Reporter: Dina Mirayanti Hutauruk | Editor: Barratut Taqiyyah Rafie
JAKARTA. Biarpun proses administrasi belum rampung, PT Adhi Karya (Persero) Tbk terus melanjutkan konstruksi proyek light rail transit (LRT) atau kereta ringan Jabodetabek. Perusahaan ini mengandalkaan pendanaan dari penyertaan modal negara (PMN) dan kas internal.

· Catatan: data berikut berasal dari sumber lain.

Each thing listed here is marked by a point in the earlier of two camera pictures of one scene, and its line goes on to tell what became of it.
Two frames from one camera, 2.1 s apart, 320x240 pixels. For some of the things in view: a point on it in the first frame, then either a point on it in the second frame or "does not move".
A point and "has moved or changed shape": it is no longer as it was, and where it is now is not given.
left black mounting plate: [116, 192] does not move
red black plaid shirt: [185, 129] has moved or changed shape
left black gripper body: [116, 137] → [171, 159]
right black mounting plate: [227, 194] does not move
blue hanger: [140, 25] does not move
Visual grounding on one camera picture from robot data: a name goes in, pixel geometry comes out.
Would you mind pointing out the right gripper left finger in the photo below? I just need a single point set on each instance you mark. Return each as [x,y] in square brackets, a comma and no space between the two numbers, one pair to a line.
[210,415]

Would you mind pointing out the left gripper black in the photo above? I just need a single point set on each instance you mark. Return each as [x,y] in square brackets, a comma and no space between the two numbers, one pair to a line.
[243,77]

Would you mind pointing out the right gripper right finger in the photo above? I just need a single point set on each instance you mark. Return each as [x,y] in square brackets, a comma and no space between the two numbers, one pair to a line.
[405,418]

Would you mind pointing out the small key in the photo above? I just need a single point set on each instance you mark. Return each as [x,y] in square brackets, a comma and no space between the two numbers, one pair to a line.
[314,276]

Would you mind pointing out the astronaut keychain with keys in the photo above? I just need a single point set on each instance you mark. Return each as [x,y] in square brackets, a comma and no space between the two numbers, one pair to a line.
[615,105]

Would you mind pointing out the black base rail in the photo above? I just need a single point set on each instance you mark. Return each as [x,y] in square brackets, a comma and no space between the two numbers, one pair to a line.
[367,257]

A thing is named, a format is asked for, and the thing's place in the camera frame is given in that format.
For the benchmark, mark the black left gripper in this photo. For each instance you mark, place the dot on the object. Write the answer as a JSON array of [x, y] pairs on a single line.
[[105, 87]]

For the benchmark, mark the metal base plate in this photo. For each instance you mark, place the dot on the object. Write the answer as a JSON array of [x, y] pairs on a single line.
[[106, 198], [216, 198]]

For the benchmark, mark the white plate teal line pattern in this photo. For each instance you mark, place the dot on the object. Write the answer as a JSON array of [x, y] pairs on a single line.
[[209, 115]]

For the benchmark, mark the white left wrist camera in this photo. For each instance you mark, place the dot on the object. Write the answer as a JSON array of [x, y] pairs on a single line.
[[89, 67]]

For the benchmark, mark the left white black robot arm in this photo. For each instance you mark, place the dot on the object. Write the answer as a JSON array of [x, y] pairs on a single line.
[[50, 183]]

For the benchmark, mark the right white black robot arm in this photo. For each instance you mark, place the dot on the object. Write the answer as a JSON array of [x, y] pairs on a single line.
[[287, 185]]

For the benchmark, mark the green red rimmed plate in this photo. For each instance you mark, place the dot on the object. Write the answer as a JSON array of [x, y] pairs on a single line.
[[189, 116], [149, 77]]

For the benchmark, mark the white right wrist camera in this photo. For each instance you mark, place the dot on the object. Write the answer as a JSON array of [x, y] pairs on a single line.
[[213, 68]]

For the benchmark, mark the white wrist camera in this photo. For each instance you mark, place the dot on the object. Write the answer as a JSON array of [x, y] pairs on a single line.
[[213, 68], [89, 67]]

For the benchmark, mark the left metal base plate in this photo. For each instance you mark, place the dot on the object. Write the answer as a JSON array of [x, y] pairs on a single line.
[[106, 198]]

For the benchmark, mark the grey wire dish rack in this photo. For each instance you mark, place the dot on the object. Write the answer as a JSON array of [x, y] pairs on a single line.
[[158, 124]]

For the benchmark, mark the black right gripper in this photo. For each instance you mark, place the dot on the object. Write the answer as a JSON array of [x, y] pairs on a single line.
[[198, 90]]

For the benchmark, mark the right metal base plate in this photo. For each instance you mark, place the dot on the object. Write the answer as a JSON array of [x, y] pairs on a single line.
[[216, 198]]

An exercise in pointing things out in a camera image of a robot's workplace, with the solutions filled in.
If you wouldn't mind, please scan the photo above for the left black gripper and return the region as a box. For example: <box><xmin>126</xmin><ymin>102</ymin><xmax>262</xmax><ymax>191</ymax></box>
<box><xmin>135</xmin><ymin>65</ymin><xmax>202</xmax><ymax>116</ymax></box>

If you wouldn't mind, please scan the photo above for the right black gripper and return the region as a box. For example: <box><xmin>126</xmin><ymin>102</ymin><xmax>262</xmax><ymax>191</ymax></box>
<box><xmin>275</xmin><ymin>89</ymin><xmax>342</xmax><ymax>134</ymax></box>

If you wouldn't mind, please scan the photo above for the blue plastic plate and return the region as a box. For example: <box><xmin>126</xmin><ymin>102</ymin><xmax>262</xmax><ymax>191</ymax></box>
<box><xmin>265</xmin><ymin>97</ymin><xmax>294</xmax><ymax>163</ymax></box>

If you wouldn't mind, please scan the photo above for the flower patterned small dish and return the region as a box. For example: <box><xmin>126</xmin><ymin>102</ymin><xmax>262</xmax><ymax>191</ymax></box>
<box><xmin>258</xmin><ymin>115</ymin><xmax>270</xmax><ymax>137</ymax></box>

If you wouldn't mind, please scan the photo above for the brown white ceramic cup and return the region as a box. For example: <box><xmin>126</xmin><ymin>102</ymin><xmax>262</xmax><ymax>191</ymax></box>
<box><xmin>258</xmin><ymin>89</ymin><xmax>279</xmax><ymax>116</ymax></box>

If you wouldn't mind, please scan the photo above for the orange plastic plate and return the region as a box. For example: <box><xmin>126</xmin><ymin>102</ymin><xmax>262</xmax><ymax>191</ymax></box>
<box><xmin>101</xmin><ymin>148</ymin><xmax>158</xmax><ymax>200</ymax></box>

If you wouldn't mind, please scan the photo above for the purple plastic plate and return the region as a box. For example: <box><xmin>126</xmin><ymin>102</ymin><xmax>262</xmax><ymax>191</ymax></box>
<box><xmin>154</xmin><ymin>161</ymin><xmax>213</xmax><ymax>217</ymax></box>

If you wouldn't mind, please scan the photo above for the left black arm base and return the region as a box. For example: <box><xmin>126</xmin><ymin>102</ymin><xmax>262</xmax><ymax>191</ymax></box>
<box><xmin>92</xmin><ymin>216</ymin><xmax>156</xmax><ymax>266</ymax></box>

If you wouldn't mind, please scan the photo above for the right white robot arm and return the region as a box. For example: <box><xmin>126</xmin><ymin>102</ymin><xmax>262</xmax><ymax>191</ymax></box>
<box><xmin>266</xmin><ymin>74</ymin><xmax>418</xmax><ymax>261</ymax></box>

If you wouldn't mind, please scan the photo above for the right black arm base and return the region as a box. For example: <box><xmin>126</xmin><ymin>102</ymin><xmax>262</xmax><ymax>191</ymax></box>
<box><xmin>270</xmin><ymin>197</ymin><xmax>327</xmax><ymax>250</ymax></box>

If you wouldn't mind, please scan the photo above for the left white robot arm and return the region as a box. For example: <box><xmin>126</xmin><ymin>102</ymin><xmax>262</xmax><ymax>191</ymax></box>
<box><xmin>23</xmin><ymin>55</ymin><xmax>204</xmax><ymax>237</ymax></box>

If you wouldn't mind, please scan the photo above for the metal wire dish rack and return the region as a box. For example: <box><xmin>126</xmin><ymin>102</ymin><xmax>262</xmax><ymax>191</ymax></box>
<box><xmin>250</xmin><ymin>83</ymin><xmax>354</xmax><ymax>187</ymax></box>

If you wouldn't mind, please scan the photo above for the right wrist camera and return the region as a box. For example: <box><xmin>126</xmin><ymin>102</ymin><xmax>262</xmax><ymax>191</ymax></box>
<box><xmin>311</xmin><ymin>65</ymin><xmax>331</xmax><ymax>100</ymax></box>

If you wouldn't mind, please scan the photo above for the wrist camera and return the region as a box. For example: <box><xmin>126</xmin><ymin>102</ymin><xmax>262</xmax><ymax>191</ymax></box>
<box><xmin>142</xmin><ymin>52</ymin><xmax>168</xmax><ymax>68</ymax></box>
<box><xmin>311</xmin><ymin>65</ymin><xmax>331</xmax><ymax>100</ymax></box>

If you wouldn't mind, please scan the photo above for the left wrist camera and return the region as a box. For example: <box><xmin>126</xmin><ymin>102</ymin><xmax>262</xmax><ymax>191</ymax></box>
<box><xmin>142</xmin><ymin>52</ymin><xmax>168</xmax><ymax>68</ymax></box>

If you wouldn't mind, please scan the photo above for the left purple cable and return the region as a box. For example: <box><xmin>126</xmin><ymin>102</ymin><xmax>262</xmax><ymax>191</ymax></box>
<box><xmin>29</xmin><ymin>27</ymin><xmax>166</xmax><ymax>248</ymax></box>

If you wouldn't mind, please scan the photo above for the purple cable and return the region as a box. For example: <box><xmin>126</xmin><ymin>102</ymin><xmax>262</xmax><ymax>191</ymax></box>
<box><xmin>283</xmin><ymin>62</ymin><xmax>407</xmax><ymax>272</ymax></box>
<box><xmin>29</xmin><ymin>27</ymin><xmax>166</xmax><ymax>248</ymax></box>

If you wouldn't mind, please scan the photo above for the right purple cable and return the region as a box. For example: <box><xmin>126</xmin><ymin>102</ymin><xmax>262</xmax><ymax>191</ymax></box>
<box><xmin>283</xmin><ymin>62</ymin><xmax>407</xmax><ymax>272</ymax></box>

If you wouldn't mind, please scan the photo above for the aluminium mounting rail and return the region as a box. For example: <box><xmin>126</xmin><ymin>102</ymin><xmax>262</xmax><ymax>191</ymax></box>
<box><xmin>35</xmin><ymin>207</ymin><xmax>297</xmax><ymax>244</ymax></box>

Perinciannya, Rp 1,4 triliun PMN dan Rp 600 miliar duit pribadi. "Total dana yang telah diserap untuk pembangunan LRT hingga akhir tahun 2016 telah mencapai Rp 2 triliun," ungkap Punjung Setya Brata, Direktur PT Adhi Karya (Persero) Tbk kepada KONTAN, Senin (2/1).

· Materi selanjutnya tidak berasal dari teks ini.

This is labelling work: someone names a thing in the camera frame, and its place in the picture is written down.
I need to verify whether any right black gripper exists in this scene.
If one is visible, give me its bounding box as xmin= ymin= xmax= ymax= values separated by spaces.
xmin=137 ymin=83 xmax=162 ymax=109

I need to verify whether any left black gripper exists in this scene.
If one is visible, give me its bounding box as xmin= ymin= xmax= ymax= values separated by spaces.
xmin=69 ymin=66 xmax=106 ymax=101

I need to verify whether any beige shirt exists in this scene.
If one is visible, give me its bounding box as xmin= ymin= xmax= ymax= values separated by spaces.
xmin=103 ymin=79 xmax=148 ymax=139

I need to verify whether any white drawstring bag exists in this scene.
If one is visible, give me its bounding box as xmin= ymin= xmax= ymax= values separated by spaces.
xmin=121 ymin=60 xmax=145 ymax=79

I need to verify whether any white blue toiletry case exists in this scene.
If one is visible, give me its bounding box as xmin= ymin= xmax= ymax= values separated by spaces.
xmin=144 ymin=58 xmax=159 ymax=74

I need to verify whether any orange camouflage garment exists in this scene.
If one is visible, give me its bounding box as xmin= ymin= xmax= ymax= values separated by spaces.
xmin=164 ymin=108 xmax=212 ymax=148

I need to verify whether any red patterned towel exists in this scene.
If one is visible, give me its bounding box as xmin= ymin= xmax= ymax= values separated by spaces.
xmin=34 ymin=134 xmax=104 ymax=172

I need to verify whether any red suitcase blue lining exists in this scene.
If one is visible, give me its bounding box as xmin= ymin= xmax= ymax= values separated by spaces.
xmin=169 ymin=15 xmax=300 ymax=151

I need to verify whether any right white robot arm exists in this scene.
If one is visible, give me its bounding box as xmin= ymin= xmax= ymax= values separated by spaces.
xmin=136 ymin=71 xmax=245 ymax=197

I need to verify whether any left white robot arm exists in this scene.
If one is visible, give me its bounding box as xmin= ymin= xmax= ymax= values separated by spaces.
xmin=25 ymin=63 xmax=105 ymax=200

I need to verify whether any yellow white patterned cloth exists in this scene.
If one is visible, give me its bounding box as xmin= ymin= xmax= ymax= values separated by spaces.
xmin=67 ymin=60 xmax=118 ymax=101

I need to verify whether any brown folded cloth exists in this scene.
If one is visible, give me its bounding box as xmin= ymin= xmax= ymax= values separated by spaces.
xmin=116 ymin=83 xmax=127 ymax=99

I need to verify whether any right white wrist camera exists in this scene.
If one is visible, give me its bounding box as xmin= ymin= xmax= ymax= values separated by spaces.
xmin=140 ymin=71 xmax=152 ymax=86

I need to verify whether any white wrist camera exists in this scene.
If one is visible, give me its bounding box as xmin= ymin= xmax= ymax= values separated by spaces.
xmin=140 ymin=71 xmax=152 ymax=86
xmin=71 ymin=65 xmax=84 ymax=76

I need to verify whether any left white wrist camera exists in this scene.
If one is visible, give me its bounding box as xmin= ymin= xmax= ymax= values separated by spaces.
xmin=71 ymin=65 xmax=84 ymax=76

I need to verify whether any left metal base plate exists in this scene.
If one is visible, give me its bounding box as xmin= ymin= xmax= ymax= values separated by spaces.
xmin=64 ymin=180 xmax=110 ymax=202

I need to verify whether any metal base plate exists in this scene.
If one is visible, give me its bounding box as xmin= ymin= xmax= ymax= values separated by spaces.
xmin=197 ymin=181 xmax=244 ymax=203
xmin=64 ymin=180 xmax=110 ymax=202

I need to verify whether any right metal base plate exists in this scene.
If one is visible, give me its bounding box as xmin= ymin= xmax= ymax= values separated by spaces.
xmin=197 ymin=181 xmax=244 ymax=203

Perkembangan konstruksi LRT tahun lalu, yakni tahap I untuk lintasan Cibubur-Cawang mencapai 15%. Lantas, pembangunan lintasan Bekasi-Cawang mencapai 10% dan lintasan Cawang -Dukuh Atas mencapai 2%.
Menurut hasil pembicaraan Adhi Karya dengan Kementerian Perhubungan (Kemhub), penandatangan kontrak proyek LRT akan berlangsung antara Januari-Februari 2017. Kalau jadwal penandatanganan molor lagi, besar kemungkinan penyelesaian proyek akan meleset dari target.
Target awal operasional LRT adalah tahun 2019. Lambatnya penandatanganan kontrak merupakan dampak dari perubahan peraturan presiden (perpres) yang menjadi dasar hukum penugasan bagi Adhi Karya.
Karena terjadi perdebatan teknis, pada Oktober 2016 lalu pemerintah merevisi perpres. Menurut revisi perpres, ada sejumlah proses yang harus dipenuhi.
Pertama, Kemhub harus menetapkan kriteria pengerjaan proyek. Sementara Adhi Karya selaku kontraktor harus mengajukan proposal kepada pemerintah. Lalu tim Pelaksana Verifikasi Rancangan Rencana Kerja memverifikasi data proyek.
Saat ini, proses evaluasi dan verifikasi belum rampung. Pasalnya, Kemhub sedang memilih konsultan independen. "Dalam proses tersebut, akan ditetapkan berapa yang akan dibayarkan sebelum dan setelah selesai konstruksi," terang Punjung.